What is being asked:
Set the listing down again exactly, please, apart from its pictures.

-- Opening Marker --

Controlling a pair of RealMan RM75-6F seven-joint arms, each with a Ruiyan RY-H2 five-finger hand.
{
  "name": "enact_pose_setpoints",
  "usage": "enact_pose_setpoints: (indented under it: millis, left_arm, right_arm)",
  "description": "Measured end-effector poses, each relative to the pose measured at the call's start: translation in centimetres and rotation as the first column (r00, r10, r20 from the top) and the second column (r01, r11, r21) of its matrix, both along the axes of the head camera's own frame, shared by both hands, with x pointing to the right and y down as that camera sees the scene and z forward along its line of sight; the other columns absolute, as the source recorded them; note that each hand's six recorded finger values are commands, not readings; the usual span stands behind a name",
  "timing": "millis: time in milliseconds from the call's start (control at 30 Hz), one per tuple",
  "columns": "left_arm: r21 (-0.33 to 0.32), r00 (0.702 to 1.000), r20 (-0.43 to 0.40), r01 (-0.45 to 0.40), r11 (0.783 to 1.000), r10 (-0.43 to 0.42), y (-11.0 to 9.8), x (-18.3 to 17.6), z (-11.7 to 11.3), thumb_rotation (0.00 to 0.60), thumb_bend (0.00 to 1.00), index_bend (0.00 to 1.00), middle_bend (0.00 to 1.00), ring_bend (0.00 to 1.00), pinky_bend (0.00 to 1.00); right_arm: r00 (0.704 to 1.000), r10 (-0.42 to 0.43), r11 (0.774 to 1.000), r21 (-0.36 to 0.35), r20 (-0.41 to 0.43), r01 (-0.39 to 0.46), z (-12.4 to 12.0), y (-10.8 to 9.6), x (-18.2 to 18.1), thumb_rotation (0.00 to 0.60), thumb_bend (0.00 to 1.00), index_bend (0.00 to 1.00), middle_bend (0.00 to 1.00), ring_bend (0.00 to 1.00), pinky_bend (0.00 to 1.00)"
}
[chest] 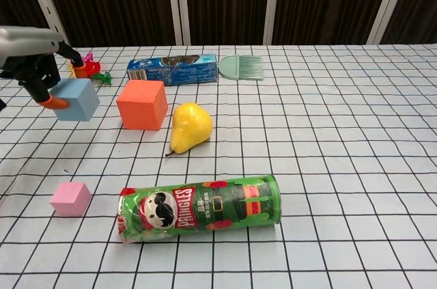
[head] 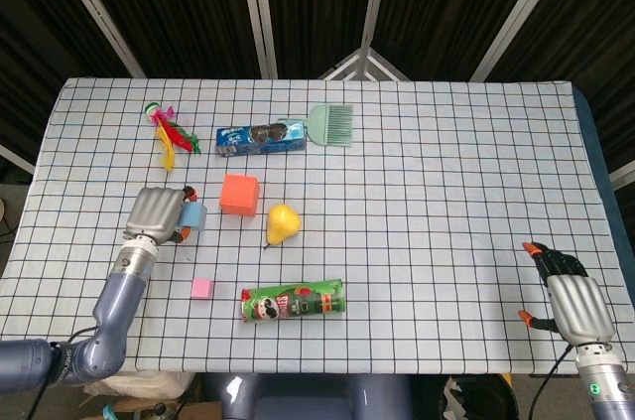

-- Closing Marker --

Answer box:
Controlling a pair of RealMan RM75-6F seven-joint arms, each with a Ruiyan RY-H2 five-finger hand.
{
  "name": "enact_pose_setpoints",
  "usage": "enact_pose_setpoints: (indented under it: millis, left_arm, right_arm)",
  "description": "Measured end-effector poses, each relative to the pose measured at the call's start: translation in centimetres and rotation as the first column (r00, r10, r20 from the top) and the second column (r01, r11, r21) of its matrix, both along the axes of the head camera's own frame, shared by both hands, with x pointing to the right and y down as that camera sees the scene and z forward along its line of sight; the other columns absolute, as the source recorded them; note that each hand's six recorded finger values are commands, not readings; the usual span stands behind a name",
  "timing": "millis: time in milliseconds from the call's start (control at 30 Hz), one per tuple",
  "columns": "left_arm: r21 (-0.33 to 0.32), r00 (0.702 to 1.000), r20 (-0.43 to 0.40), r01 (-0.45 to 0.40), r11 (0.783 to 1.000), r10 (-0.43 to 0.42), y (-11.0 to 9.8), x (-18.3 to 17.6), z (-11.7 to 11.3), thumb_rotation (0.00 to 0.60), thumb_bend (0.00 to 1.00), index_bend (0.00 to 1.00), middle_bend (0.00 to 1.00), ring_bend (0.00 to 1.00), pinky_bend (0.00 to 1.00); right_arm: r00 (0.704 to 1.000), r10 (-0.42 to 0.43), r11 (0.774 to 1.000), r21 (-0.36 to 0.35), r20 (-0.41 to 0.43), r01 (-0.39 to 0.46), z (-12.4 to 12.0), y (-10.8 to 9.6), x (-18.2 to 18.1), thumb_rotation (0.00 to 0.60), thumb_bend (0.00 to 1.00), index_bend (0.00 to 1.00), middle_bend (0.00 to 1.00), ring_bend (0.00 to 1.00), pinky_bend (0.00 to 1.00)"
}
[chest] 
[head] 

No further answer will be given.